## [TASK TO COMPLETE]
Give back, exactly as written, the lines of the listing from the top through the line holding "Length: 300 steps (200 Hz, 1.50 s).", and nothing more. Exclude pictures.

··········

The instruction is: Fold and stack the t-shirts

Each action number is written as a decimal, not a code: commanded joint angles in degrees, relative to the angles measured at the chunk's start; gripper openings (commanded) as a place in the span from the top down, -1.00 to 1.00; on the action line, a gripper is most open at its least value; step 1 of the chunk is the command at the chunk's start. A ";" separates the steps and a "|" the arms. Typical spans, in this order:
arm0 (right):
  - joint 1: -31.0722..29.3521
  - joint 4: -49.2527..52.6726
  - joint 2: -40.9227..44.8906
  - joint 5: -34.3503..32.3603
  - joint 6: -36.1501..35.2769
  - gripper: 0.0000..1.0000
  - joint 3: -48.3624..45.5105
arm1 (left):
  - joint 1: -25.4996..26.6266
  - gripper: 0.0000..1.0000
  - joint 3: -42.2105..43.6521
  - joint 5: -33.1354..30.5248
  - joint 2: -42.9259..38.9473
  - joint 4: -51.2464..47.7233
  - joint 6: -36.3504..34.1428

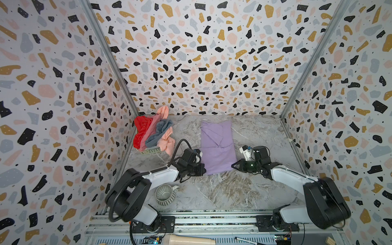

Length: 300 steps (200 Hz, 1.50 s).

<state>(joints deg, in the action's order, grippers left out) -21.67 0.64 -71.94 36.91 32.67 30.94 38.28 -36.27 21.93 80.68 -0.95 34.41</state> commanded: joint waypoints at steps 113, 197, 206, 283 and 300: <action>-6.23 3.67 9.78 -4.34 4.98 0.98 10.02 | 4.12 1.00 -10.47 -6.08 -12.00 -4.77 2.24; 5.45 -6.23 -19.40 -0.16 4.76 0.95 29.17 | -13.75 1.00 -31.90 8.46 17.55 -0.04 -3.74; 6.53 -7.76 -23.93 0.82 5.55 0.95 32.74 | -15.19 1.00 -34.75 9.06 21.03 0.65 -3.58; 11.71 -14.08 -55.23 4.21 11.36 -0.17 61.93 | -23.35 0.28 -56.64 12.45 45.58 3.93 2.34; 12.31 -17.68 -55.75 5.85 11.69 -0.20 61.87 | -24.67 0.28 -56.11 12.40 45.37 7.58 5.20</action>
<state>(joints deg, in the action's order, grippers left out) -10.26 -11.07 -128.73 39.40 42.30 90.76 15.20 -90.87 32.73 126.61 1.13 35.77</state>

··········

## [REPLY]
The instruction is: Fold and stack the t-shirts

Each action number is written as a decimal, not a code: commanded joint angles in degrees, relative to the angles measured at the chunk's start; gripper openings (commanded) as a place in the span from the top down, -1.00 to 1.00; on the action line, a gripper is most open at its least value; step 1 of the chunk is the command at the chunk's start. A ";" separates the steps and a "|" the arms. Typical spans, in this order:
arm0 (right):
  - joint 1: -31.0722..29.3521
  - joint 4: -49.2527..52.6726
  - joint 2: -40.9227..44.8906
  - joint 5: -34.3503..32.3603
  - joint 6: -36.1501..35.2769
  - gripper: 0.0000..1.0000
  - joint 3: -48.3624..45.5105
arm1 (left):
  - joint 1: -25.4996..26.6266
  - gripper: 0.0000..1.0000
  - joint 3: -42.2105..43.6521
  - joint 5: -33.1354..30.5248
  - joint 2: -42.9259..38.9473
  - joint 4: -51.2464..47.7233
  - joint 6: -36.3504..34.1428


Length: 300 steps (200 Hz, 1.50 s).

Nothing more belongs to this exercise.